GIVEN DATA Block Start
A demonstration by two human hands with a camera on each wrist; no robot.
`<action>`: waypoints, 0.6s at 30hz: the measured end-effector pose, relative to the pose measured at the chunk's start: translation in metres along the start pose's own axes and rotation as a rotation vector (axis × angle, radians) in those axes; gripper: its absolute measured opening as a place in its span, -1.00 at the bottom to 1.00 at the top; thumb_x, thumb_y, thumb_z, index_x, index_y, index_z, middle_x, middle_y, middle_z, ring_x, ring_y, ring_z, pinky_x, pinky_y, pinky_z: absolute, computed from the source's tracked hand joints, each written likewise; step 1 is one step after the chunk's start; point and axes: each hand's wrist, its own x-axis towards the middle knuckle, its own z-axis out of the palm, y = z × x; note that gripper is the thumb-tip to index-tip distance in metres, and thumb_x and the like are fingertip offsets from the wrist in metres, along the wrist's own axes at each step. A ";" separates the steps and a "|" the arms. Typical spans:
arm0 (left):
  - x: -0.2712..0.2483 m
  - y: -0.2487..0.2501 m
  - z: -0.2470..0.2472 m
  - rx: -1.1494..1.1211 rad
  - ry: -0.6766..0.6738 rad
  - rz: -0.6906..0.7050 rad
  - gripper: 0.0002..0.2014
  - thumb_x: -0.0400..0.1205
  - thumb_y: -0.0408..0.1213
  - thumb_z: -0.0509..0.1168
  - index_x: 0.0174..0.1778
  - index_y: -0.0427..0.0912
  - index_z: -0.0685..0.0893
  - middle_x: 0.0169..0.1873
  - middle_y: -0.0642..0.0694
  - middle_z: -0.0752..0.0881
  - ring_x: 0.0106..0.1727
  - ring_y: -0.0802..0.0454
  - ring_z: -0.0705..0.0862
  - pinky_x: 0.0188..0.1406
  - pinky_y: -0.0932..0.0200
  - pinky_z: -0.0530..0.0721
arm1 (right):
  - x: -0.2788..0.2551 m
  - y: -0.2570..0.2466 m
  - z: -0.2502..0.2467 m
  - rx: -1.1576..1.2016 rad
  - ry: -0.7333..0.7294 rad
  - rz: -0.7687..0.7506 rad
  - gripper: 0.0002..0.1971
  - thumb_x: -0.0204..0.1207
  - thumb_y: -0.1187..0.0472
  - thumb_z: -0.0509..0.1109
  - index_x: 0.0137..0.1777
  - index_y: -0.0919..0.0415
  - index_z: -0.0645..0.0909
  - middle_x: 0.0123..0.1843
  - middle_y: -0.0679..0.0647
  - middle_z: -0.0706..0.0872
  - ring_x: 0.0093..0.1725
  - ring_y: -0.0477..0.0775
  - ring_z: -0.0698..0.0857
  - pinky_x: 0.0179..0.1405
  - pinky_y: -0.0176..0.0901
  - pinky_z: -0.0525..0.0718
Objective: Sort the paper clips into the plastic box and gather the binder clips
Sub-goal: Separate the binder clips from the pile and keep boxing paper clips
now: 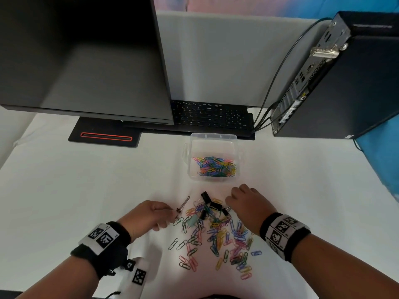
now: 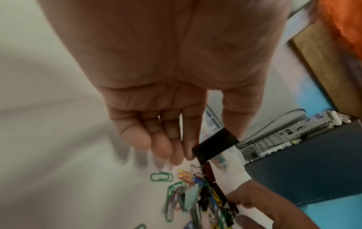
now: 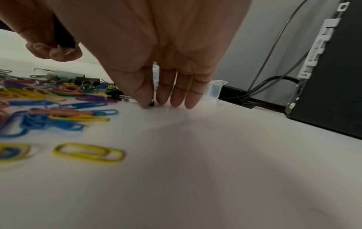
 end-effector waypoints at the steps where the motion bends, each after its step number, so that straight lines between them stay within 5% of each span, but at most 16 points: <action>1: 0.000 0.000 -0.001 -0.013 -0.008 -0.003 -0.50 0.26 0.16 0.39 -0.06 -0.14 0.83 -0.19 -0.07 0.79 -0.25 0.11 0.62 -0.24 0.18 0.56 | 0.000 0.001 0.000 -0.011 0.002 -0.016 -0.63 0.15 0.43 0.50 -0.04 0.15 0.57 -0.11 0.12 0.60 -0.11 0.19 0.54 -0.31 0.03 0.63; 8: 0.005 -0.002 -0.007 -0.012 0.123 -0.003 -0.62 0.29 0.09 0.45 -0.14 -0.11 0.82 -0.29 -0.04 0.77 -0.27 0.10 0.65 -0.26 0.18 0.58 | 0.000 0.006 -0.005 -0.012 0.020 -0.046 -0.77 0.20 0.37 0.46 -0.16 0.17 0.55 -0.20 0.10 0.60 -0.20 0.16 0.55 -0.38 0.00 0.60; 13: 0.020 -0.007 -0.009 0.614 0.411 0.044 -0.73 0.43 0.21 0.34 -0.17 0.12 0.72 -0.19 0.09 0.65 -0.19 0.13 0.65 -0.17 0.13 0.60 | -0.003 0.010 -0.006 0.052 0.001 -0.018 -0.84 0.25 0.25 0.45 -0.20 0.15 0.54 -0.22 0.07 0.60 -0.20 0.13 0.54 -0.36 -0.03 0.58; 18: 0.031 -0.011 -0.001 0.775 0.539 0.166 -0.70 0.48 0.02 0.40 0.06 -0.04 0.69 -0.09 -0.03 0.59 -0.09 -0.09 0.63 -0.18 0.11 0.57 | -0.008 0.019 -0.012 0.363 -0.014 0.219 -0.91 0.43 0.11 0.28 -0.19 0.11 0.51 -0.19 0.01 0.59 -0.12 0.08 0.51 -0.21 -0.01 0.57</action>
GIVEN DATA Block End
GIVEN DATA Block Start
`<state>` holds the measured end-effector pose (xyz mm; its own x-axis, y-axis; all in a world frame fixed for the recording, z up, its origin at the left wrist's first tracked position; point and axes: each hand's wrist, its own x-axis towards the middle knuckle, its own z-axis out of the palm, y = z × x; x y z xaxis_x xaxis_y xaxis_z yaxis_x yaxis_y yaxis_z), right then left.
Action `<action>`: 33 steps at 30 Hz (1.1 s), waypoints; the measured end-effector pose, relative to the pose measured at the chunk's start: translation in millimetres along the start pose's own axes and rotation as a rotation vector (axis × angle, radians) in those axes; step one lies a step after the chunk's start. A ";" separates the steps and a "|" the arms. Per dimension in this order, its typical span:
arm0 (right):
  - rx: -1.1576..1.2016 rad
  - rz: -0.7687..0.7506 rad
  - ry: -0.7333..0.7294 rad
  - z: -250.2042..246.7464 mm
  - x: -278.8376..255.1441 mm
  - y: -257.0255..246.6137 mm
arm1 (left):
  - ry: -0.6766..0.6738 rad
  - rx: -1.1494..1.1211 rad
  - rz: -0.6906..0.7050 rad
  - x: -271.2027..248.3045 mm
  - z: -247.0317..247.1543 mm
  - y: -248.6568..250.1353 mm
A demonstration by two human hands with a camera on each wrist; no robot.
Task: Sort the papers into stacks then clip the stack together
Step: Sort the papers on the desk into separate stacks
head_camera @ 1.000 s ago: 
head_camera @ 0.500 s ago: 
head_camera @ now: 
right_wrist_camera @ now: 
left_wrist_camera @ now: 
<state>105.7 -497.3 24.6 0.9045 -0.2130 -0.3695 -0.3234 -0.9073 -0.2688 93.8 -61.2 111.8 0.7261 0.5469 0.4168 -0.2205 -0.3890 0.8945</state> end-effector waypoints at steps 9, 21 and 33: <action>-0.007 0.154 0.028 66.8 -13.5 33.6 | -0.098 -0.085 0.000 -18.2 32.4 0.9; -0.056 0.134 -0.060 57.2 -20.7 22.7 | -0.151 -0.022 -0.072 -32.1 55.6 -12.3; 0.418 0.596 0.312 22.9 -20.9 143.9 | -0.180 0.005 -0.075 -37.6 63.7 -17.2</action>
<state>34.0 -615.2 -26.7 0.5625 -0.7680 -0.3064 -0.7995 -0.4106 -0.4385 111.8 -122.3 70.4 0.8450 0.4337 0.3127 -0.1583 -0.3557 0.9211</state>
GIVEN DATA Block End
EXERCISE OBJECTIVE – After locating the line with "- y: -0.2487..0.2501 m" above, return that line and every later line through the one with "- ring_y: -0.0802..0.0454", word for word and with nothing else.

WRITTEN SOLUTION –
  - y: -0.2487..0.2501 m
  - z: -0.2470..0.2472 m
  - rx: -1.1494..1.1211 rad
  - ry: -0.6766..0.6738 rad
  - rz: -0.6906..0.7050 rad
  - gripper: 0.0002..0.2014
  - thumb_x: -0.0400..0.1205
  - thumb_y: -0.0408..0.1213
  - thumb_z: -0.0509..0.1168
  - index_x: 0.0174..0.1778
  - index_y: -0.0427..0.0912
  - index_z: -0.0685..0.0893
  - middle_x: 0.0169..0.1873
  - middle_y: -0.0642..0.0694
  - middle_z: -0.0752..0.0881
  - ring_x: 0.0106..0.1727
  - ring_y: -0.0802..0.0454

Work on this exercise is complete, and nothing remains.